Tambah Berta. Berta adalah temanku sejak kita SMP. Dia juga sedikit pemarah, jadi di suasana seperti ini
aku memilih diam saja. Sebenarnya aku juga merasa kesal dengan keterlabatan Indi hari ini.

“Nggak bisa dibiarin! Gimana kalau kita jalan duluan aja biar dia nyusul. Capek tau nunggu di sini.” Berta
memberi usul pada kami. “Gimana, Sar? Kamu setuju kan?”

“Aku sih setuju-setuju saja, di sini sudah panas sekali.” Aku menegaskan ucapanku dengan menyeka
keringat yang bermunculan di dahiku. “Kalau yang lainnya gimana? Setuju atau tidak?”

Semua sepakat kalau Indi ditinggal saja. Kita sudah tidak tahan lagi menunggunya, terlebih lagi Indi tidak
merasa bersalah malah dia seperti santai-santai saja. Akhirnya kita mengabari Indi bahwa kita akan jalan
duluan dan akan menunggunya di jalan masuk Base Camp Reco Garung, Wonosobo. Indi mengeluh dan
meminta untuk tidak ditinggal, tapi kami semua sudah lelah menunggu.

“Nggak apa, dia kan cowok, pasti bisa ke sana sendiri. Siapa suruh juga telah sampe empat jam lebih!”
Kata mas Iqbal kesal. Kami seua setuu edngan perkataannya.

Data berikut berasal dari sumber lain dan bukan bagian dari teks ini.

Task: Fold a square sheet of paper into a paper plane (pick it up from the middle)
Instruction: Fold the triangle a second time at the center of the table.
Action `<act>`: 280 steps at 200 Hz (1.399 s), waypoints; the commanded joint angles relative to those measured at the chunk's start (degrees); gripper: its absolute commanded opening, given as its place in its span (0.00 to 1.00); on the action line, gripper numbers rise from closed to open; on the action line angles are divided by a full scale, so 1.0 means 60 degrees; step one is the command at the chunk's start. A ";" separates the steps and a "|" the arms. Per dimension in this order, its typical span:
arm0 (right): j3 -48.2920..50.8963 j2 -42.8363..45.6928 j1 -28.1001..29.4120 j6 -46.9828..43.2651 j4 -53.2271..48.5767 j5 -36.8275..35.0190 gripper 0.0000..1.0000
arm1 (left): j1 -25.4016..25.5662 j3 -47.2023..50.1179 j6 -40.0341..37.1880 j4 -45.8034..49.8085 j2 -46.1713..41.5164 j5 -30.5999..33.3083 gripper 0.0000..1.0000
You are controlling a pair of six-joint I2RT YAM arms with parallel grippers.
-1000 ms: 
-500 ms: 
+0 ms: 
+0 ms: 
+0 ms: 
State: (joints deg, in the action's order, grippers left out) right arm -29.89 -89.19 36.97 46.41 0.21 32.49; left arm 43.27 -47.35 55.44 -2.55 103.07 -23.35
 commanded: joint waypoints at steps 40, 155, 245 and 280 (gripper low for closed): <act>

Kami akhirnya menaiki bus ke Wonosobo. Aku sangat bersemangat karena ini adalah kali pertama aku
akan mndaki gunung Sumbing. Aku membayangkan pemandangan seperti apa yang akan aku lihat
setelah mencapai puncak gunung tertinggi di kabupaten Temanggung itu. Akhirnya setelah hampir tiga
minggu tidak mengerjakan apa-apa, aku bisa menceritakan pengalaman yang menarik ke teman-
temanku di sekolah nanti. Mendaki gunung bukanlah liburan yang nahal, bukan juga liburan yang mudah,
namun jika bersama dengan teman-teman seperti ini aku merasa semuanya akan baik-baik saja. Teman-
temanku adalah anak-anak yang dewasa dan dapat berpikir dengan jernih saat menemui rintangan.

Jarak dari tempat kami mulai naik bus hingga ke Base Camp adalah sekitar dua jam. Di dalam bus kami
saling becerita ngalor ngidul dan saling bercanda. Waktu menjadi terasa singkat sekali. Tanpa terasa aku
tertidur lelap di dalam bus yang membawa kami ke tempat yang baru.